• **Problem**
From the data below, copy out every line in which the word "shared" occurs.

• **Items listed in a dataset**
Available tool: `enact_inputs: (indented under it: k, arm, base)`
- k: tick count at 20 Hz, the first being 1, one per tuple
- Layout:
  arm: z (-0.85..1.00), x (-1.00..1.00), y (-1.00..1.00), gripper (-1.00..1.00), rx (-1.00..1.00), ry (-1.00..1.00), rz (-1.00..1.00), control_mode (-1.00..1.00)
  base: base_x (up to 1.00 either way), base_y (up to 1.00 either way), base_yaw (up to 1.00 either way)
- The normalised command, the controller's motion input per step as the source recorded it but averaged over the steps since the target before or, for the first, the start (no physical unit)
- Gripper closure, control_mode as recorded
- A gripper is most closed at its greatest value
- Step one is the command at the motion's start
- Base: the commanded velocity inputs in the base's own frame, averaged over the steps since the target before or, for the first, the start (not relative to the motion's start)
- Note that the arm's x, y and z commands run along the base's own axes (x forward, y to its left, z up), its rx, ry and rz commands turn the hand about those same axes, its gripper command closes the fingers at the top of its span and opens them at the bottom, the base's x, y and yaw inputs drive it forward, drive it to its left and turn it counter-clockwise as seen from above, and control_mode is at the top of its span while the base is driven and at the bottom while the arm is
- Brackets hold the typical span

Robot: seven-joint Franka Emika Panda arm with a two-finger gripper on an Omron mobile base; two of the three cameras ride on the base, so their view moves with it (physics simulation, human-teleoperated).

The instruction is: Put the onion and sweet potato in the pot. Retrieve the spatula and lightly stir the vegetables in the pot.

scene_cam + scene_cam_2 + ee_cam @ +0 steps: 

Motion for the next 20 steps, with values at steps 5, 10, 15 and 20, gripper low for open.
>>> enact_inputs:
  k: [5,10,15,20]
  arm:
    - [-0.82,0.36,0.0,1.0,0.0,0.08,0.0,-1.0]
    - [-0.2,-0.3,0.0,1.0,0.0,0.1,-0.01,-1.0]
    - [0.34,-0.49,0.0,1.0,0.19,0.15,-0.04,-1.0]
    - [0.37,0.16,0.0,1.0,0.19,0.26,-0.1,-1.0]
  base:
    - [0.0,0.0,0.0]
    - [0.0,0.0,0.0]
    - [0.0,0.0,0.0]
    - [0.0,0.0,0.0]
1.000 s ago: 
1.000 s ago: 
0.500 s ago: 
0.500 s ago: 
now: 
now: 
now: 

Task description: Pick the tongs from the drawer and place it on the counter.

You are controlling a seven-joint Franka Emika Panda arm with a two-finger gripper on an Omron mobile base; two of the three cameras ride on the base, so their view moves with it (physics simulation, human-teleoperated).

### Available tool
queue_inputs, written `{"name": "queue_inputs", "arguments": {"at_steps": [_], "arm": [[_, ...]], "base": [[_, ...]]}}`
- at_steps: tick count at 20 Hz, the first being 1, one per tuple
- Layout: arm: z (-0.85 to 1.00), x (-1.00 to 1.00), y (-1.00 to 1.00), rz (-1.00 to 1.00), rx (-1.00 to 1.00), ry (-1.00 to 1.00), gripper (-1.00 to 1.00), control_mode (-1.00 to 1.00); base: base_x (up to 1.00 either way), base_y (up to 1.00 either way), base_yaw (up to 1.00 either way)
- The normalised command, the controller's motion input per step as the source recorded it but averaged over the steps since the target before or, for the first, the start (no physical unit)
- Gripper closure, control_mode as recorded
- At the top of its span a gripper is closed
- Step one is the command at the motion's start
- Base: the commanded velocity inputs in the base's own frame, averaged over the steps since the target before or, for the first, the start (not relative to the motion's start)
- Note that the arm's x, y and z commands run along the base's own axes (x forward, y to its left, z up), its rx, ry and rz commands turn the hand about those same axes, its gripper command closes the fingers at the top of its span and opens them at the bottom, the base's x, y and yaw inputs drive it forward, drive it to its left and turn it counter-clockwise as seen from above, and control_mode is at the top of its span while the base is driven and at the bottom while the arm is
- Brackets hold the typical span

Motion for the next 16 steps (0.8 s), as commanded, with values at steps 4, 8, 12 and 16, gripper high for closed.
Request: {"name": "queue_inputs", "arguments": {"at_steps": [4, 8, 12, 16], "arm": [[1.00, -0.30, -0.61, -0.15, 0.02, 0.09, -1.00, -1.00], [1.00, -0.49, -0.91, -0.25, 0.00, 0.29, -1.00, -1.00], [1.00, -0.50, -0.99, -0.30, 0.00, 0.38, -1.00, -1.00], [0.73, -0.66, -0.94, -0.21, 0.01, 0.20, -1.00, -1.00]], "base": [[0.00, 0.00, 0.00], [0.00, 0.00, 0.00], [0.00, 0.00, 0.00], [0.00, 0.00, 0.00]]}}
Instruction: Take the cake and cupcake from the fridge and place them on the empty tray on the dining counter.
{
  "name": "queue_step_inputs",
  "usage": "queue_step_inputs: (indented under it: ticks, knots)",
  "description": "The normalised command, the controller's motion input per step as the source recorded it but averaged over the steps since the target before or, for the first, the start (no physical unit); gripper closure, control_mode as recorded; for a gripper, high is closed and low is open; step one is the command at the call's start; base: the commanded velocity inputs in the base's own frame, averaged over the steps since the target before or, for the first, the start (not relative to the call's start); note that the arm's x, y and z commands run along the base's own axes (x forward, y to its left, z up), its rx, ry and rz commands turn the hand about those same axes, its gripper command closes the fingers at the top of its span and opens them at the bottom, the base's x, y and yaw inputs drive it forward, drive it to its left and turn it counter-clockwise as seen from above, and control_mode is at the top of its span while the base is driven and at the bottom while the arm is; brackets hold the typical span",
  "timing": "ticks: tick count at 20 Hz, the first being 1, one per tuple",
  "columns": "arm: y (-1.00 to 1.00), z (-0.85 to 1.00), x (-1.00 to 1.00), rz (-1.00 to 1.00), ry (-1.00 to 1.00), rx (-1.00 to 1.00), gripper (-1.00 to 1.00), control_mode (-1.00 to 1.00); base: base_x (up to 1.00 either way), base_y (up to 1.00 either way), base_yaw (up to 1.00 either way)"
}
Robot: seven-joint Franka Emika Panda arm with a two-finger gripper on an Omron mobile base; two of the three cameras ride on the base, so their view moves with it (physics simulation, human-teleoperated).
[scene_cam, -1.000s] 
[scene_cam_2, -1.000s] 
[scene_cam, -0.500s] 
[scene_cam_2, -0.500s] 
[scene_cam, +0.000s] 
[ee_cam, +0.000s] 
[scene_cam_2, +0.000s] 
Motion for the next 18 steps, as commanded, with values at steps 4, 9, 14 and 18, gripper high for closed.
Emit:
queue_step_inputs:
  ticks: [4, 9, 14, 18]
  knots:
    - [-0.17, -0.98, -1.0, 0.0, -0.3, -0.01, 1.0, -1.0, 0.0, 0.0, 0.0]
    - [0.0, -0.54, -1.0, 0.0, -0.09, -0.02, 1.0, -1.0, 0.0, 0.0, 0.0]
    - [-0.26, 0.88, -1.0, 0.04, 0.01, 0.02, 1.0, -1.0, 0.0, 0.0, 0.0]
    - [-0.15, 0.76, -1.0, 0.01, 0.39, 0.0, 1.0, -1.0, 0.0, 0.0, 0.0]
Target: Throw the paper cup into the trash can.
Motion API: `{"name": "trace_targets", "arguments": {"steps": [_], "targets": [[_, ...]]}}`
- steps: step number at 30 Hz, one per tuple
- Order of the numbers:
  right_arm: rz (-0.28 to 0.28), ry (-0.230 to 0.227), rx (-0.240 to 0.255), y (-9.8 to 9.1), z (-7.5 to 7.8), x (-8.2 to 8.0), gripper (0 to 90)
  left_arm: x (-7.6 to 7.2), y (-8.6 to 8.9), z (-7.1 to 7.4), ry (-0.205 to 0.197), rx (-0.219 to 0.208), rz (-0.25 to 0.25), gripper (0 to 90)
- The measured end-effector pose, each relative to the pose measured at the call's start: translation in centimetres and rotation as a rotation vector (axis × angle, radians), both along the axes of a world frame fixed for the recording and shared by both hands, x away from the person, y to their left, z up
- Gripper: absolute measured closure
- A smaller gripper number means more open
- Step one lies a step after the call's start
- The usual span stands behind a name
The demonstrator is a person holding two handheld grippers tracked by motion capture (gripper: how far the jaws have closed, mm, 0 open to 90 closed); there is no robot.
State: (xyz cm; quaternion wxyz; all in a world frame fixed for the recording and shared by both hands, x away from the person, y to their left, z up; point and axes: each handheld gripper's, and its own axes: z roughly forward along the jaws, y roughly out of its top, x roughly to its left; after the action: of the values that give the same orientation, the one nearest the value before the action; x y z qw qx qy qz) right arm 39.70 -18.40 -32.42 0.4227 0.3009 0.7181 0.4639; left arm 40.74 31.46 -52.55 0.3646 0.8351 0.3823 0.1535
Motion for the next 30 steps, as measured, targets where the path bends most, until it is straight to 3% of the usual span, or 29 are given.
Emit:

• **Exercise solution**
- The measured end-effector pose, each relative to the pose measured at the call's start: translation in centimetres and rotation as a rotation vector (axis × angle, radians), both along the axes of a world frame fixed for the recording and shared by both hands, x away from the person, y to their left, z up
State: (xyz cm; quaternion wxyz; all in a world frame fixed for the recording and shared by both hands, x away from the person, y to their left, z up; point and axes: each handheld gripper's, and its own axes: z roughly forward along the jaws, y roughly out of its top, x roughly to its left; after the action: of the values that give the same orientation, the one nearest the value before the action; x y z qw qx qy qz) right arm 39.70 -18.40 -32.42 0.4227 0.3009 0.7181 0.4639; left arm 40.74 31.46 -52.55 0.3646 0.8351 0.3823 0.1535

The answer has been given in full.